Dysregulation of tryptophan metabolism. In perhaps the most biochemically detailed part of the talk, Schatz described what he called the third most common phenotype: inactivation of the kynurenine pathway. Most people know that tryptophan is a precursor to serotonin and melatonin, but Schatz noted that only about 5% to 10% of tryptophan goes this way. The lion’s share, about 90%, goes towards NAD+ production via the kynurenine pathway.
He explained that in long Covid, viral infection and resulting immune activation upregulate the enzyme IDO (indoleamine 2,3-dioxygenase) in the periphery and TDO (tryptophan 2,3-dioxygenase) in the brain. This acutely shunts tryptophan toward the kynurenine pathway—and toward the production of quinolinic acid, a neurotoxin and NMDA receptor agonist. The result is brain fog, depression, nerve cell damage, and a depletion of both serotonin and melatonin. At the same time, the pathway becomes less efficient at producing NAD+, leading to a lack of cellular energy and extreme fatigue.
Elevated kynurenic acid levels are actually more predictive of long Covid than a positive antigen test, Schatz said, citing emerging research. The constellation of distinct clinical features—fatigue, brain fog, depression, and disrupted sleep—matches this biochemical picture almost perfectly.
His therapeutic approach targets multiple points in the pathway simultaneously: suppressing IDO/TDO activity with specific supplements and medications, including low-dose naltrexone, pushing tryptophan toward the serotonin/melatonin branch, raising NAD+ levels with precursors, and antagonizing the NMDA receptor to counteract the neurotoxic effects of quinolinic acid. Ketamine, which is increasingly used in long Covid clinics, works largely through this latter mechanism, he noted. Resveratrol has also been shown in his protocol for many patients, with notable improvements in fatigue and depression.

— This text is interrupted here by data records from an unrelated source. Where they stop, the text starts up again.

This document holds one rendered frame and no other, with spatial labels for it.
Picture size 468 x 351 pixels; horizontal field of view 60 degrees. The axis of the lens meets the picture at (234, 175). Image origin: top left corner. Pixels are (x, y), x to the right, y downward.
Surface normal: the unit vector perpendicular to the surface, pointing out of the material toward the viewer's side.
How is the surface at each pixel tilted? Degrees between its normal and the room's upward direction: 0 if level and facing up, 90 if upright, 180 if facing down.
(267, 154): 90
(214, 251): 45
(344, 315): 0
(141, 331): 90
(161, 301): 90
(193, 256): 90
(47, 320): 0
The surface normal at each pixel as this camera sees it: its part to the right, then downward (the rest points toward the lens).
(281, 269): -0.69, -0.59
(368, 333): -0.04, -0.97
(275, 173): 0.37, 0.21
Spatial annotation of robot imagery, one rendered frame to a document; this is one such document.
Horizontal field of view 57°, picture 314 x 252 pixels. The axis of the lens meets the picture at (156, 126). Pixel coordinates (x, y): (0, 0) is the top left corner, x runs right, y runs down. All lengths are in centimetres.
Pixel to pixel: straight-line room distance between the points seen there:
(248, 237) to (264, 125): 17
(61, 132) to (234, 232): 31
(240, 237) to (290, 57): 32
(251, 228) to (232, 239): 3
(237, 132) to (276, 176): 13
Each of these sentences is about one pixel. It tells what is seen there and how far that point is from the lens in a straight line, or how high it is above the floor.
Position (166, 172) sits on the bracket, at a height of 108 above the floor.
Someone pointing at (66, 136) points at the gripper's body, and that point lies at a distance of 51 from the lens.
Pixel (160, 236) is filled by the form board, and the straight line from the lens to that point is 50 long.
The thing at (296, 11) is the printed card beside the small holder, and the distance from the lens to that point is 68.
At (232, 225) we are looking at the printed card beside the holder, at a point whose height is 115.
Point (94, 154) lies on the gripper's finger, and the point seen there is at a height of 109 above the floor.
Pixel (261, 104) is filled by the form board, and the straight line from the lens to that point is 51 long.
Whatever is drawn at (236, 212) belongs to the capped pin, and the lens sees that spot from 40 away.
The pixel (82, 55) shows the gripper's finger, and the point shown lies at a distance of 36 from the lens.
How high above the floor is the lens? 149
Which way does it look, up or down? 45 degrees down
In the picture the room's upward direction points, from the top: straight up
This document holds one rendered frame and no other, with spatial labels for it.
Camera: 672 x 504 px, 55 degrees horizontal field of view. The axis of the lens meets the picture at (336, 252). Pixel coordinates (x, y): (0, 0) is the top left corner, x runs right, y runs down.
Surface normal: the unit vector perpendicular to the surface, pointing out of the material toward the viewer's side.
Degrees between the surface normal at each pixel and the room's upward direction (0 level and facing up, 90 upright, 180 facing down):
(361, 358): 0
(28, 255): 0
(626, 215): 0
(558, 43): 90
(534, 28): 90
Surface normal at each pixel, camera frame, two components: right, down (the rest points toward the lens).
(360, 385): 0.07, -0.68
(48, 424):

Putting It Together: Cases and Cautions
Throughout the conversation, Schatz discussed patient cases that demonstrated the strength and complexity of the framework. A college student suffering from brain fog and depression for two years saw significant improvement with supplements targeting the tryptophan pathway. A 46-year-old woman with fibromyalgia, worsening anxiety, low energy, and sleep disturbance responded quickly to a targeted supplement protocol that addresses the same pathway. A patient with EDS, mast cell activation, POTS, and liver complications — who couldn’t tolerate most treatments — finally found her footing when the mast cell reaction in her GI tract was addressed first, allowing her to tolerate everything else.
Ready meals
Schatz concluded by returning to the pyramid metaphor: Build from the bottom, one block at a time. Foundation work comes first, always. Then identify the root cause mechanisms—dysphoria, mast cell activation, and tryptophan pathway inactivation—that maintain the disease. Address these things specifically and systematically, and “you give the body enough of what it needs to be able to heal, and then you go from there.”